Note that there is a minor ninth as the top interval: This is very hotly dissonant, and when combined with the doubled third and the rest of the voicing, and absolutely gorgeous series of harmonies is set up. The second half of that measure "resolves" the dissonant tonic-function harmony to a less dissonant diminished seventh, which becomes a V(m9) momentarily, and then the next measure has a major seventh on top, a minor ninth as the second interval, and the target chord is again more dissonant than the dominant is! This is a really cool effect, and it was a happy accident, but "Luck favors the prepared", as they say.

I wonder how many of Palestrina and Bach's more riotous contrapuntal combinations were "discoveries" versus intentionally forethought? We'll never know, but the more of this I do, the more I think "one thing leads to another" in unexpected ways a lot of the time.

On the second page, I show how the canon can dovetail back - which is the last necessary expositional requirement - and the last measure of page two is all five measures of the subject again: The perpetual nature of the canon is proven, and so it can come to an end.

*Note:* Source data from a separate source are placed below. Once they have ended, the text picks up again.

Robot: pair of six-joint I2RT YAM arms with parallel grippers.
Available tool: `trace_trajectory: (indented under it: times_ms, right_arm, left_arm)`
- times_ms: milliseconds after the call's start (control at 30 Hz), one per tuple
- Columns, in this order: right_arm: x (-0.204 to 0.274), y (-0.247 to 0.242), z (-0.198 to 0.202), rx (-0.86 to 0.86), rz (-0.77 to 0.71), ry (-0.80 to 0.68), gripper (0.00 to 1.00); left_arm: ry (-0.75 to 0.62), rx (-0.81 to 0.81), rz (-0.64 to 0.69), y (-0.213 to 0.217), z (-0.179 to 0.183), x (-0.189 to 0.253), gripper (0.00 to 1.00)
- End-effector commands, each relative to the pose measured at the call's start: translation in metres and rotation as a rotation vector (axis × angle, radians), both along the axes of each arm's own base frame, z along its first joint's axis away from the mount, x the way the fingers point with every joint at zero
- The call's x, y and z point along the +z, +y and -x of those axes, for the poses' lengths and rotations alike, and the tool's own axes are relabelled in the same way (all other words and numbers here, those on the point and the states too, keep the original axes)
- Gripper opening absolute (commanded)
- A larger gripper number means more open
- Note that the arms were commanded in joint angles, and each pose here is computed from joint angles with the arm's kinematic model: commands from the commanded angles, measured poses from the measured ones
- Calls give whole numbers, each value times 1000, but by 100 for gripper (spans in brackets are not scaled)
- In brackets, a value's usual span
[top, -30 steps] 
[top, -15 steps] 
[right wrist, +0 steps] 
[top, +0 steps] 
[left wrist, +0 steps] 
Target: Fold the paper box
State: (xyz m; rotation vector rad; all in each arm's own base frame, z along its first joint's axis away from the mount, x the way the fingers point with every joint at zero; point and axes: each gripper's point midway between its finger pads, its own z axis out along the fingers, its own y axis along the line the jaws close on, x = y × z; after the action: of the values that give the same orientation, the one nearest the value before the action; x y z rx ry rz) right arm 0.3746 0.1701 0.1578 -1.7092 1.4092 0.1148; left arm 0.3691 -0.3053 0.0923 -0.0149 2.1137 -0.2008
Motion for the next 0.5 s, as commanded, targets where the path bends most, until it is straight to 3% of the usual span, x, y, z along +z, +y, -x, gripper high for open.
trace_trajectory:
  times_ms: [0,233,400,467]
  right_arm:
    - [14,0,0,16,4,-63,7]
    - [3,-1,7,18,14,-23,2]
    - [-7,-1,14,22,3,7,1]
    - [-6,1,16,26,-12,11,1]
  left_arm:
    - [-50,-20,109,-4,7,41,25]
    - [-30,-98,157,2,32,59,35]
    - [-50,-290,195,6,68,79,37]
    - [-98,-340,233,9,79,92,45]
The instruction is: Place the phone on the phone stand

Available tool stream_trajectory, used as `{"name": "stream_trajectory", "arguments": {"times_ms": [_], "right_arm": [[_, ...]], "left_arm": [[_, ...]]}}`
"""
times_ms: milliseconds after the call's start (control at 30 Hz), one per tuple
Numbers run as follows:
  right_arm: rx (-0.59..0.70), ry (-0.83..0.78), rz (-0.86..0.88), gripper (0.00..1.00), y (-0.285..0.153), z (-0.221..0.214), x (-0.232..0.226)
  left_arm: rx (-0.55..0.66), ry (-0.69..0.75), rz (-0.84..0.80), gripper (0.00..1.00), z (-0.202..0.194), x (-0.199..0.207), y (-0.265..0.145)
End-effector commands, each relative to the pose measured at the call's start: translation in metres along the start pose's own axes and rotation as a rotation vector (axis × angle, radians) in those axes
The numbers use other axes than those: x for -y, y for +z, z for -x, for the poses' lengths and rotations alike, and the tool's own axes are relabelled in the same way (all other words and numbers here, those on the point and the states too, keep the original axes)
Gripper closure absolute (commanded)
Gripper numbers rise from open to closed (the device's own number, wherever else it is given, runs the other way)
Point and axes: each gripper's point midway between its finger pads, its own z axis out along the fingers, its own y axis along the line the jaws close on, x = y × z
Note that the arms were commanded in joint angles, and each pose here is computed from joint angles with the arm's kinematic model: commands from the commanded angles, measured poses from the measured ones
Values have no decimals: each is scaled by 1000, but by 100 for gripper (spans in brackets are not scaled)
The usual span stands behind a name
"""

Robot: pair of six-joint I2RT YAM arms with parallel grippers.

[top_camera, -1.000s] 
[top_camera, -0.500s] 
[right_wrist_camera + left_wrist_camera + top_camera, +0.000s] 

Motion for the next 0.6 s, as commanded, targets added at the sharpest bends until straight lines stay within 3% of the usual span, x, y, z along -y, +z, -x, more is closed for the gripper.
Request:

On the last page, I let the augmented answer come in again - because those harmonies are certainly worth hearing one more time - and fade it out over an ostinato of the subject's final measure in the bass. When the answer statements reach the tonic, they then sustain to the end. In the final measure, I resolve to a major tonic by using a tierce de Picardie momentarily, and then use the triplet figure to get that voice too, down to the tonic. There is more than the touch of humor in this figure: The B-flat is the only tone not used in the canon, so it completes the set of twelve (Which is also humorous, of course, so it's "a riddle, wrapped in a mystery, surrounded by an enigma" in a funny kind of way).

On five voice harmony and counterpoint: Have you ever read something like "and composers relaxed certain rules when writing for more than four voices" in a counterpoint or harmony text? Doesn't that chap your cheeks? I mean, which rules did they relax? How did they relax them, and what rationale did they apply? I can only assume that the theorists couldn't answer these questions, because they never do (That I know of).

Well, here's one rationale that should help. In four voices, the largest complete sonority that can be expressed is a seventh chord, while in five voices, it is a ninth chord. In four voices, the next smaller chord is considered the perfect expression of the tonic degrees: The triads. The outer limits of the triads are the fifths, and unequal fifths can move in parallel in four voices (I use them in three voices, but I'm a Philistine).

In five voices, the most perfect expression of the tonic degrees are considered to be the seventh chords (Though this approach was not taken in common practice music - for the tonic especially - it is nonetheless undeniably true according to the implications of the overtone series, and I think "jazz major", "jazz minor", and da blues prove that well enough), so unequal sevenths can also move in parallel in five voices.

I use that in the fadeout of the canon where the bass has F, there is an E in the chord, and they move together to E and D respectively: The D is the seventh of the E dominant chord, and so is completely consonant in five voices. Sevenths must however be treated as are perfect consonances: Only parallel unequals are acceptable (In counterpoint: Pure Harmony using voice transformations is another matter entirely).

I'm not sure if I'll actually ever do anything with this, but I sure learned a lot from the experience. As usual, there will be PDF and MIDI files of this on my .Mac FileShare page as WIP_PC.pdf/.mid for those interested.



"What are you looking at?!"

UPDATE: Concerning the four versus five voice counterpoint/harmony "thing": I failed to make clear that the reason triads are the perfect expression of completeness in four voices and that seventh chords are the perfect expression of completeness in five voices is because of the harmonic principle of root doubling. As you were.